La couronne dans les ténèbres
Pourquoi ?
— Pour rien.
Corbett fouilla dans son escarcelle.
— Prends ces pièces d’or et va prier ta donzelle de nous rejoindre à Inverkeithing. Si elle n’accepte pas cet or, dis-lui que je reviendrai la chercher avec un mandat d’arrêt. File, maintenant.
Puis Corbett se tourna vers un des coursiers de Burnell :
— Passez-lui votre cheval ! Vous, vous irez à pied !
Corbett poursuivit sa route vers Inverkeithing et alla droit à l’auberge où il avait fixé rendez-vous à Ranulf. Le clerc pouvait à peine réprimer sa joie, l’image floue qui s’était imposée à son esprit commençait à prendre forme. Les ombres disparaissaient, il tenait quelque chose de solide. Il s’installa à une table souillée de taches de graisse et se mit à attendre son serviteur avec impatience. Lorsque ce dernier arriva, accompagné d’une Lady Agnes toute troublée, Corbett lui ordonna brièvement de les laisser tous les deux seuls. Puis il pria Lady Agnes de s’asseoir sur le banc grossier en face de lui et lui versa un gobelet du meilleur vin que pouvait offrir l’humble estaminet.
— Lady Agnes, demanda-t-il en se penchant vers elle, qu’avez-vous voulu dire en racontant que la reine Yolande était une vierge qui faisait semblant d’être enceinte ?
Les joues de la dame de compagnie devinrent cramoisies et ses mains s’agitèrent nerveusement autour de son gobelet.
— C’était une plaisanterie, se défendit-elle. Un joli mot pour amuser Ranulf...
— Non, Agnes, l’interrompit sèchement Corbett. Vous rappelez-vous mon entretien avec la reine Yolande ? Lorsqu’elle m’annonça qu’elle était enceinte, vous avez ri ! Alors dites-moi tout ou je m’arrangerai pour que d’autres vous questionnent.
Lady Agnes mordit sa lèvre charnue et jeta un coup d’oeil anxieux autour d’elle.
— Je suppose que cela n’a plus beaucoup d’importance à présent, puisque cette petite peste de Française s’en va. Oh, continua-t-elle doucement, le roi Alexandre était follement amoureux d’elle, mais l’union ne fut jamais consommée.
— Comment ! s’exclama Corbett. Après cinq mois de mariage ?
— D’abord, la reine protesta qu’elle se ressentait encore de la traversée, puis ensuite que c’était les jours du mois où — elle hésita — les femmes saignent. Puis elle se plaignit des maîtresses du souverain et exigea qu’elles fussent définitivement chassées de la cour.

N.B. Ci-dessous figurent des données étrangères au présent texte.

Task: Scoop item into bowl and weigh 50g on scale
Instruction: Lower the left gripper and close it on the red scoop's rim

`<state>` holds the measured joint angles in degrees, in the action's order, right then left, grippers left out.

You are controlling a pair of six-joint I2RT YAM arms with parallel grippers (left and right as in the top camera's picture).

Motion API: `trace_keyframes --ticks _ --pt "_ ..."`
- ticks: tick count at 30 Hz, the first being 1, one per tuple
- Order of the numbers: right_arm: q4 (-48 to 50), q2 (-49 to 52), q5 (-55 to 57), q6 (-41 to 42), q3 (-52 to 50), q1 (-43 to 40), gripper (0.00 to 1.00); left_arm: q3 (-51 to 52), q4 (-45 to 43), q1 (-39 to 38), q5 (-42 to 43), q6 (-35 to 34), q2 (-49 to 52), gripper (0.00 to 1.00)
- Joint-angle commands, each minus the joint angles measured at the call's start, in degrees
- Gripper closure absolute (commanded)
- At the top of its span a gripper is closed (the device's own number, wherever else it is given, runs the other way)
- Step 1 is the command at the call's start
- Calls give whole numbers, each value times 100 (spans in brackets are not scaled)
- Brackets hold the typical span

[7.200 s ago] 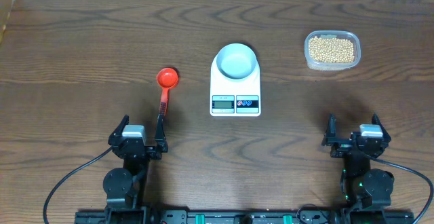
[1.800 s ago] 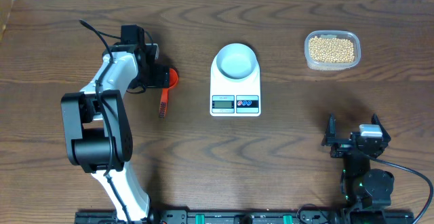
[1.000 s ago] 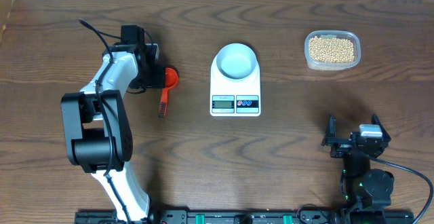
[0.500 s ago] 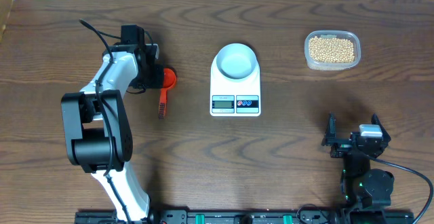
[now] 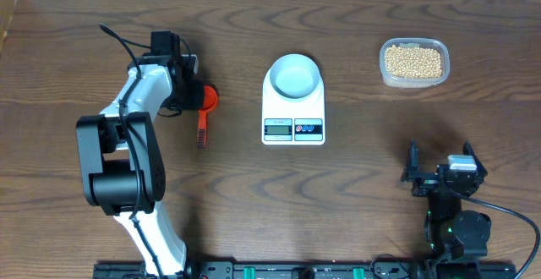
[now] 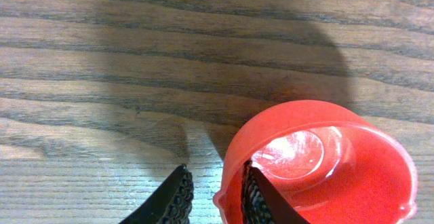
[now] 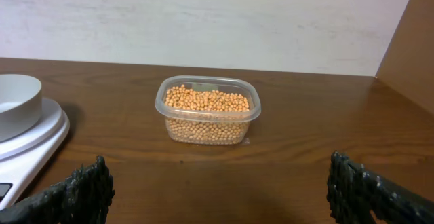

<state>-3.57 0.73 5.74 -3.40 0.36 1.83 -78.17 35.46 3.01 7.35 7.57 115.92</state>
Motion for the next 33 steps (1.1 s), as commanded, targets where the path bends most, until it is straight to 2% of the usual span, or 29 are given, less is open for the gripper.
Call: trace_keyframes --ticks 1,10,15,33 --pt "-24 -11 -26 -52 -4 -28 1 90 -2 9 -31 31 17 75" --pt "-24 -11 -26 -52 -4 -28 1 90 -2 9 -31 28 17 81" --pt "-24 -11 -26 -52 -4 -28 1 90 -2 9 -31 28 17 92" --pt "-24 -11 -26 -52 -4 -28 1 11 116 9 -31 -227 -22 92"
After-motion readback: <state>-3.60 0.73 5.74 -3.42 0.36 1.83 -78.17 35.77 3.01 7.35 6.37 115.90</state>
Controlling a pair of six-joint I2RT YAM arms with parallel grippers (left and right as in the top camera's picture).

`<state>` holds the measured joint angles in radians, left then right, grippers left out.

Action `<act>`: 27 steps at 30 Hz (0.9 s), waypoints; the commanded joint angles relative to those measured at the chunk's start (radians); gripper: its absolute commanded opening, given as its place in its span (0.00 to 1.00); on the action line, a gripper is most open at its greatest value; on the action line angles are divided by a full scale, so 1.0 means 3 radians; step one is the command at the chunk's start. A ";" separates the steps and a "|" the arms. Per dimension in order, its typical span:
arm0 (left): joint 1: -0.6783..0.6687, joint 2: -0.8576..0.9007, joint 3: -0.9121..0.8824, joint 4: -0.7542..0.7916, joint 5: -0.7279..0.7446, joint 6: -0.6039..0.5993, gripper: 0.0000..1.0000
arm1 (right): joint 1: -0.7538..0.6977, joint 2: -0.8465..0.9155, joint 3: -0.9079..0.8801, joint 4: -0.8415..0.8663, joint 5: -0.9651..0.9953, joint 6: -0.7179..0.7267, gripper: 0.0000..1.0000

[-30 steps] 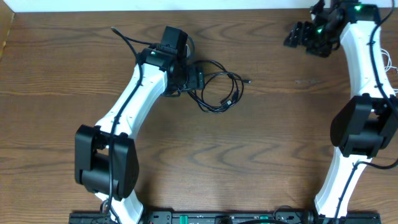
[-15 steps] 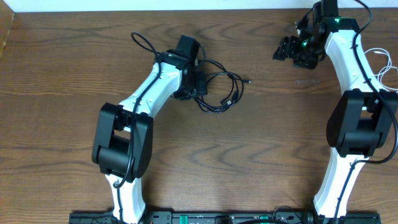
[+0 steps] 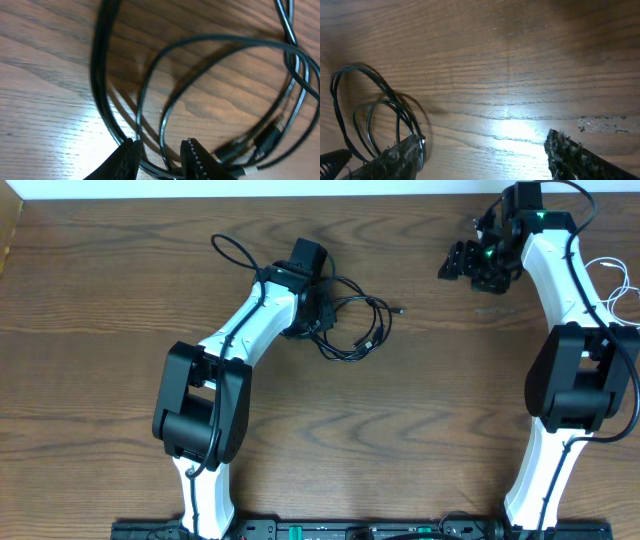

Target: Untangle cables

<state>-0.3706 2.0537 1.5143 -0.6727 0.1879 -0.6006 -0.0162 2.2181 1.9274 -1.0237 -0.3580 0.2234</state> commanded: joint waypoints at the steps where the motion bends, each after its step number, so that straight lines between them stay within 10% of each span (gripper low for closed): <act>1: -0.0008 0.0078 -0.0018 -0.0005 -0.0196 -0.0114 0.32 | 0.0038 0.0028 -0.0032 0.0009 0.0029 0.0024 0.77; 27: -0.0008 0.0151 -0.0209 0.0074 -0.0252 -0.0113 0.31 | 0.0038 0.0028 -0.0032 0.0075 0.0066 -0.0015 0.77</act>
<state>-0.3706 2.0861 1.4784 -0.6594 0.1448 -0.6292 -0.0105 2.2181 1.9270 -1.0039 -0.3431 0.2230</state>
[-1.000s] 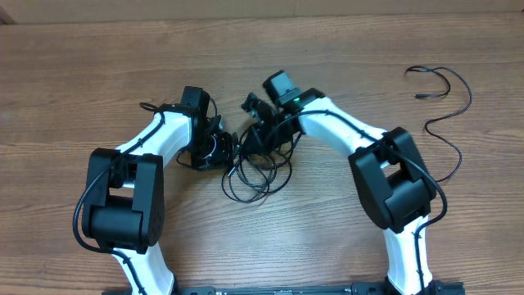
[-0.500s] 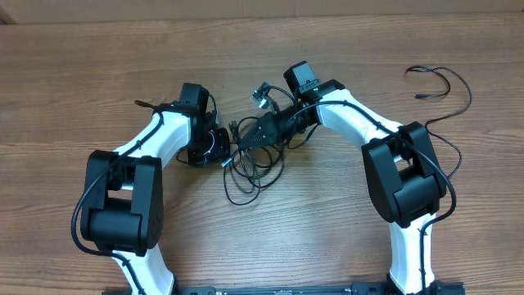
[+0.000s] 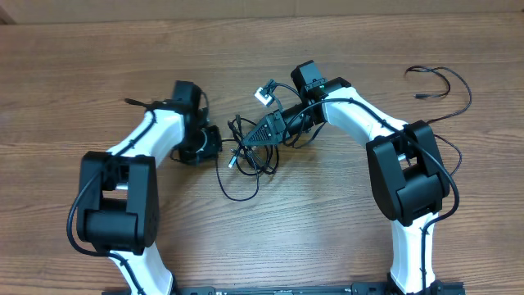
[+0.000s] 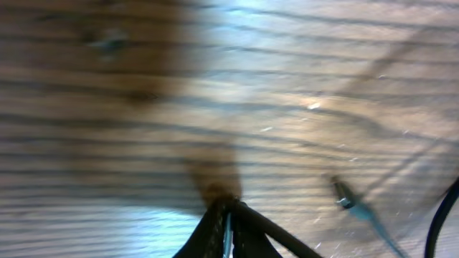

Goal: Untangle cables

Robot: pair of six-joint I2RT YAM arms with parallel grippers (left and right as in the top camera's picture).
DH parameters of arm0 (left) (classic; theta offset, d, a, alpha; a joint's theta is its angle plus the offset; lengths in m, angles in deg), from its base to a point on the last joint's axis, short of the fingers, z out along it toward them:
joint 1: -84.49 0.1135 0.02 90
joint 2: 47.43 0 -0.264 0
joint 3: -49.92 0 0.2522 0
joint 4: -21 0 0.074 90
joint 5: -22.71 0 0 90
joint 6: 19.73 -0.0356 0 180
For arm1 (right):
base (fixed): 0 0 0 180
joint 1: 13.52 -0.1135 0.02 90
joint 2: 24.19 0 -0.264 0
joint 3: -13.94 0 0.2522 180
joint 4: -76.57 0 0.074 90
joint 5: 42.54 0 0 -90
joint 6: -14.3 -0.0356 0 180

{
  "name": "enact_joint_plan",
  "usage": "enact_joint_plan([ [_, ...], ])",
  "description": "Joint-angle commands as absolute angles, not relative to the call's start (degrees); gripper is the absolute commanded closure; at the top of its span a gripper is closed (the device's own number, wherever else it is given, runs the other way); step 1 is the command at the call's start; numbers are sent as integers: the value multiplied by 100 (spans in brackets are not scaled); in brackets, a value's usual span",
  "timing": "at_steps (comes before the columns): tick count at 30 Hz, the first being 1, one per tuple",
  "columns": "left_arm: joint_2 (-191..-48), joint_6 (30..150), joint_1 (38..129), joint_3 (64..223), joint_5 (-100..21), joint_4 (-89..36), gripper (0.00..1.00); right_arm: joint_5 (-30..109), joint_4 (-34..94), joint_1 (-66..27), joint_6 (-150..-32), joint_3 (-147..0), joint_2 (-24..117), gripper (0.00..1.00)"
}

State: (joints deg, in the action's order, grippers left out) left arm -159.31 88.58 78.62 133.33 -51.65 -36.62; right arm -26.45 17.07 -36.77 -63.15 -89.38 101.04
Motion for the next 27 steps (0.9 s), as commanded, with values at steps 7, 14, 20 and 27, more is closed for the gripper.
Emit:
enact_joint_plan([
  [7,-14866,7173,8686,13746,-3734,-3859,65,-3237,1703,-3657,-6216,-8977,10007,96],
  [14,-14304,6683,8509,13744,-3224,-4117,64,-3240,1725,-3659,-6216,-8977,10007,96],
  [20,-14510,6383,8214,13680,-3113,-4226,79,-3246,1723,-3657,-6218,-8977,10007,96],
  [27,-14680,6106,8216,13516,-2497,-4222,73,-3500,1745,-3659,-6216,-8977,10007,96],
])
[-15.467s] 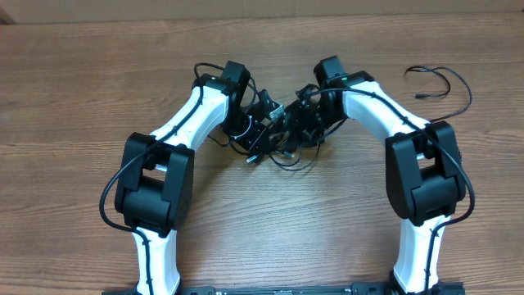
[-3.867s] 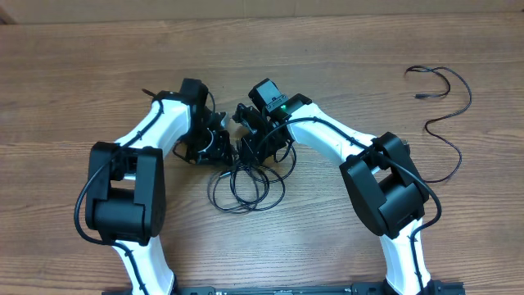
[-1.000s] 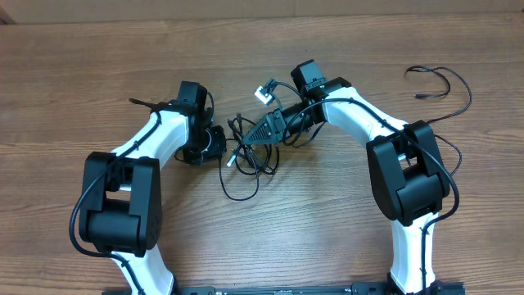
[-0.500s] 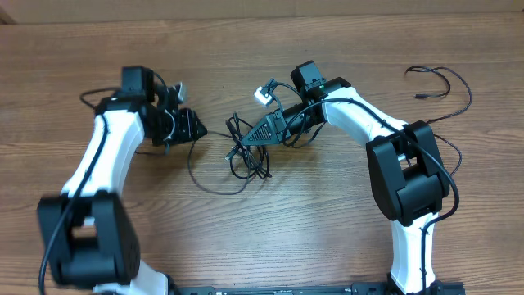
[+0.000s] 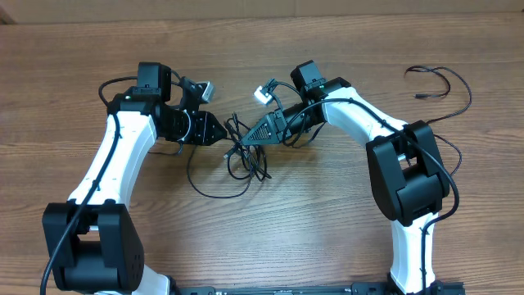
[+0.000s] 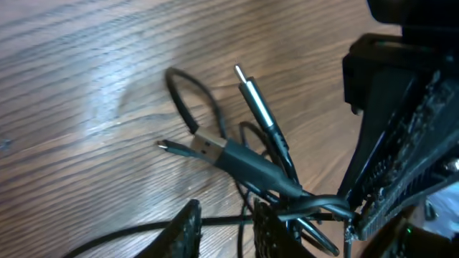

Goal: Untangle cables

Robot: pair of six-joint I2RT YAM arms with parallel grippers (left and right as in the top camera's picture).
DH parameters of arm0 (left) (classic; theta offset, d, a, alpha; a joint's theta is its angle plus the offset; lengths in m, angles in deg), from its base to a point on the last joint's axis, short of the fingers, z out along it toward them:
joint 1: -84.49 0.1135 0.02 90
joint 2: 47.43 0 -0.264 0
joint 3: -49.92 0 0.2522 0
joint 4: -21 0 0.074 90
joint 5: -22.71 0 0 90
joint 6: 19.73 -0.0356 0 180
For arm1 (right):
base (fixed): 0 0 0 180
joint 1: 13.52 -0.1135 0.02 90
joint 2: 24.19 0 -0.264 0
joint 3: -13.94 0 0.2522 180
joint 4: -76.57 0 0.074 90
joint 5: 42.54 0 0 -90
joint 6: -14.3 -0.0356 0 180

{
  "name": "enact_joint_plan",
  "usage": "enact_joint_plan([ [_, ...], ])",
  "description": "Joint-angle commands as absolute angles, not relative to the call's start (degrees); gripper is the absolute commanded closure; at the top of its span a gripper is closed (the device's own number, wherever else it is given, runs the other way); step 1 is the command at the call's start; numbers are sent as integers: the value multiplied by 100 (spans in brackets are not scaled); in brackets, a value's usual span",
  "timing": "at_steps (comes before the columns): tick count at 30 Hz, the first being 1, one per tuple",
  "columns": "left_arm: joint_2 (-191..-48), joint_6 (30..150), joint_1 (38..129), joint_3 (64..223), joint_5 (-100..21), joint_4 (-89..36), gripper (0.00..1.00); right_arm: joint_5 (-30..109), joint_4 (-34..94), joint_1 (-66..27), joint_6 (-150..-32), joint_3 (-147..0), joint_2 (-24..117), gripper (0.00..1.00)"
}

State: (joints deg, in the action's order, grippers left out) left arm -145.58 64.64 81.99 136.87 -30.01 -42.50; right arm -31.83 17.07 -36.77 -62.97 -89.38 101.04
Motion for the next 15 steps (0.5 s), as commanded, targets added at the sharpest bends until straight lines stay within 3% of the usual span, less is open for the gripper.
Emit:
enact_joint_plan([
  [1,-14689,6104,8216,13453,-2422,-4163,73,-3500,1749,-3659,-6216,-8977,10007,96],
  [15,-14698,5551,8203,12887,-1329,-3559,73,-3541,1771,-3659,-6238,-8977,10007,96],
])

Avant qu’elle ne l’accueille dans son lit, proclamait-elle, le roi aurait à prouver qu’il avait débarrassé sa Maison de ses concubines. Les semaines précédant la disparition soudaine du souverain, ce ne furent que prétexte sur prétexte et un refus total de consommer le mariage.
— Comment savez-vous tout cela ? Vous n’étiez pas amies intimes, comme je l’ai remarqué dès ma première visite à Kinghorn.
Lady Agnes confirma d’un signe de tête.
— Je haïssais cette petite garce capricieuse. Le roi Alexandre m’avait ordonné d’être une de ses suivantes ; par ennui, j’écoutais les conversations qu’elle avait avec la seule dame d’honneur française qu’elle avait amenée avec elle, une jeune fille nommée Marie. Elles croyaient que je ne comprenais pas le français, mais elles se trompaient : je parle couramment cette langue, car ma mère était française. C’est pour cette raison, d’ailleurs, que l’on m’a demandé de faire partie de la suite de la reine. J’ai parfaitement saisi ce qu’elle vous disait lors de votre visite à Kinghorn, c’est pour cela que j’ai failli éclater de rire.
— Pour quelle raison, demanda Corbett, croyez-vous que la reine Yolande a refusé de consommer le mariage ?
Lady Agnes haussa les épaules.
— J’ai entendu parler de cas semblables... des jeunes filles redoutant la souffrance occasionnée par l’acte. Les couvents en sont pleins.
Elle rit de son propre sarcasme.
— Lady Yolande a très bien pu être effrayée par Alexandre, ou, ajouta-t-elle, elle préférait peut-être les femmes. Quand je l’observais en compagnie de cette fille, Marie, je me posais quelquefois des questions. Le roi, poursuivit-elle pensivement, presque pour elle-même, aurait pu la prendre de force, mais ce n’était pas dans sa façon d’agir. De sa vie, il n’a jamais fait violence à une femme. Je crois aussi qu’il l’aimait vraiment.
— Est-ce là tout ce que vous pouvez me dire ? insista Corbett.